TASK DESCRIPTION =
Return all of the data verbatim, dropping any picture.

Stored data entries =
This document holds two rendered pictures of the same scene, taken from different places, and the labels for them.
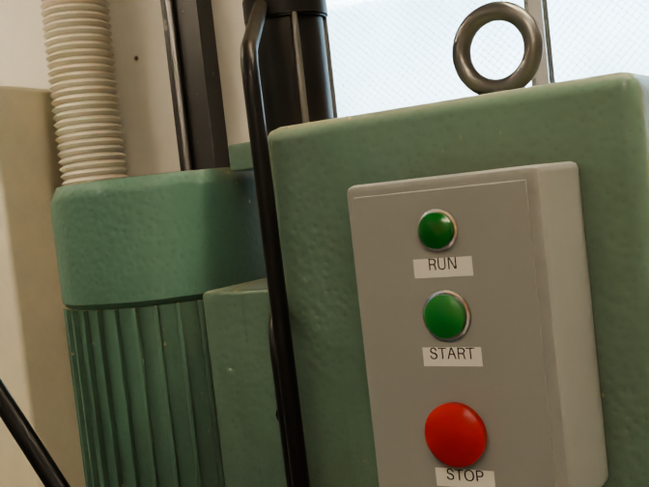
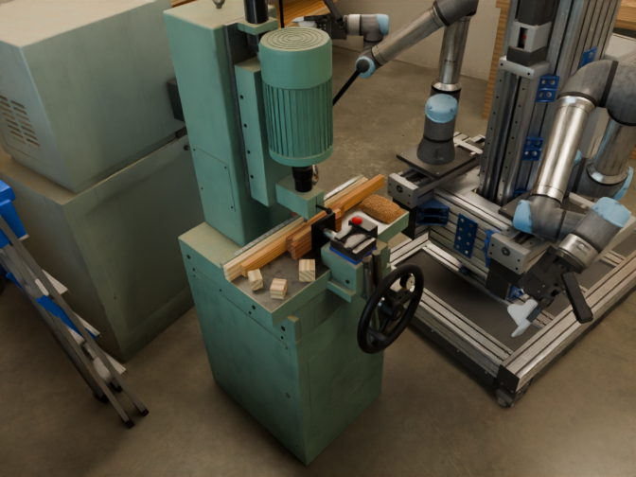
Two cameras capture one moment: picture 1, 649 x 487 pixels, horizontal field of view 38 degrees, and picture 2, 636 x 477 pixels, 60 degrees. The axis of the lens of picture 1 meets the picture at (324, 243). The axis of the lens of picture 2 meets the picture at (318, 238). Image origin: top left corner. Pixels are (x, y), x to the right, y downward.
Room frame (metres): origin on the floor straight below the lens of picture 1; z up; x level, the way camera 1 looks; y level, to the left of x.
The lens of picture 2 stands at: (2.03, 0.46, 1.97)
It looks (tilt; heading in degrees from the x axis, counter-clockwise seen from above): 39 degrees down; 193
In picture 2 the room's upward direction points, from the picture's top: 2 degrees counter-clockwise
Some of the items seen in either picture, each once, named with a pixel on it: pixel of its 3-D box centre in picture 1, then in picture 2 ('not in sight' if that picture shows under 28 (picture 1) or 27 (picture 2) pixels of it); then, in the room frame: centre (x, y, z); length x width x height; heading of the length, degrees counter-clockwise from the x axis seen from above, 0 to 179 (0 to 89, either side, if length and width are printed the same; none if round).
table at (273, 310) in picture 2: not in sight; (333, 256); (0.81, 0.22, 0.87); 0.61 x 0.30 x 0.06; 147
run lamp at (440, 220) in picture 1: (436, 230); not in sight; (0.43, -0.05, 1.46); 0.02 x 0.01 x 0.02; 57
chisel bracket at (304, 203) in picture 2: not in sight; (300, 198); (0.74, 0.11, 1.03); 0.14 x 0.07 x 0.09; 57
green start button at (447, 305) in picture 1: (444, 316); not in sight; (0.43, -0.05, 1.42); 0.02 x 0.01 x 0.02; 57
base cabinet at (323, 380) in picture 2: not in sight; (291, 331); (0.69, 0.02, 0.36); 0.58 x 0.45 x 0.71; 57
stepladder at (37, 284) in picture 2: not in sight; (58, 322); (0.98, -0.71, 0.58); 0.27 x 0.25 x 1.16; 153
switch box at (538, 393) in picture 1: (477, 334); not in sight; (0.46, -0.07, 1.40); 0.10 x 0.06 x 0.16; 57
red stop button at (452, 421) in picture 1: (455, 434); not in sight; (0.43, -0.05, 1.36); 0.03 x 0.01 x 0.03; 57
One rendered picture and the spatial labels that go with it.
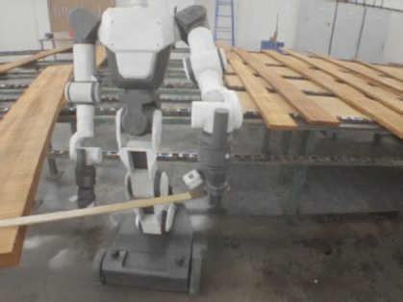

TASK ANSWER =
This document holds two rendered pictures of the same scene, taken from different places, and the labels for them.
Two cameras capture one moment: picture 1, 649 x 487 pixels, horizontal field of view 38 degrees, and picture 2, 636 x 477 pixels, 60 degrees. The axis of the lens of picture 1 meets the picture at (324, 243). The axis of the lens of picture 2 meets the picture at (318, 238). Image origin: top left corner. Pixels are (x, y), x to the right, y downward.
Room frame (metres): origin on the floor straight below the lens of picture 1; z up; x level, the way camera 1 looks; y level, to the left of x.
The lens of picture 2 stands at: (2.03, 0.46, 1.97)
It looks (tilt; heading in degrees from the x axis, counter-clockwise seen from above): 39 degrees down; 193
In picture 2 the room's upward direction points, from the picture's top: 2 degrees counter-clockwise
Some of the items seen in either picture, each once, named with a pixel on it: pixel of its 3-D box centre in picture 1, then in picture 2 ('not in sight' if that picture shows under 28 (picture 1) or 27 (picture 2) pixels of it); then, in the room frame: centre (x, y, z); length x width x height; heading of the length, degrees counter-clockwise from the x axis seen from above, 0 to 179 (0 to 89, either side, if length and width are printed the same; none if round).
table at (273, 310) in picture 2: not in sight; (333, 256); (0.81, 0.22, 0.87); 0.61 x 0.30 x 0.06; 147
run lamp at (440, 220) in picture 1: (436, 230); not in sight; (0.43, -0.05, 1.46); 0.02 x 0.01 x 0.02; 57
chisel bracket at (304, 203) in picture 2: not in sight; (300, 198); (0.74, 0.11, 1.03); 0.14 x 0.07 x 0.09; 57
green start button at (447, 305) in picture 1: (444, 316); not in sight; (0.43, -0.05, 1.42); 0.02 x 0.01 x 0.02; 57
base cabinet at (323, 380) in picture 2: not in sight; (291, 331); (0.69, 0.02, 0.36); 0.58 x 0.45 x 0.71; 57
stepladder at (37, 284) in picture 2: not in sight; (58, 322); (0.98, -0.71, 0.58); 0.27 x 0.25 x 1.16; 153
switch box at (538, 393) in picture 1: (477, 334); not in sight; (0.46, -0.07, 1.40); 0.10 x 0.06 x 0.16; 57
red stop button at (452, 421) in picture 1: (455, 434); not in sight; (0.43, -0.05, 1.36); 0.03 x 0.01 x 0.03; 57
One rendered picture and the spatial labels that go with it.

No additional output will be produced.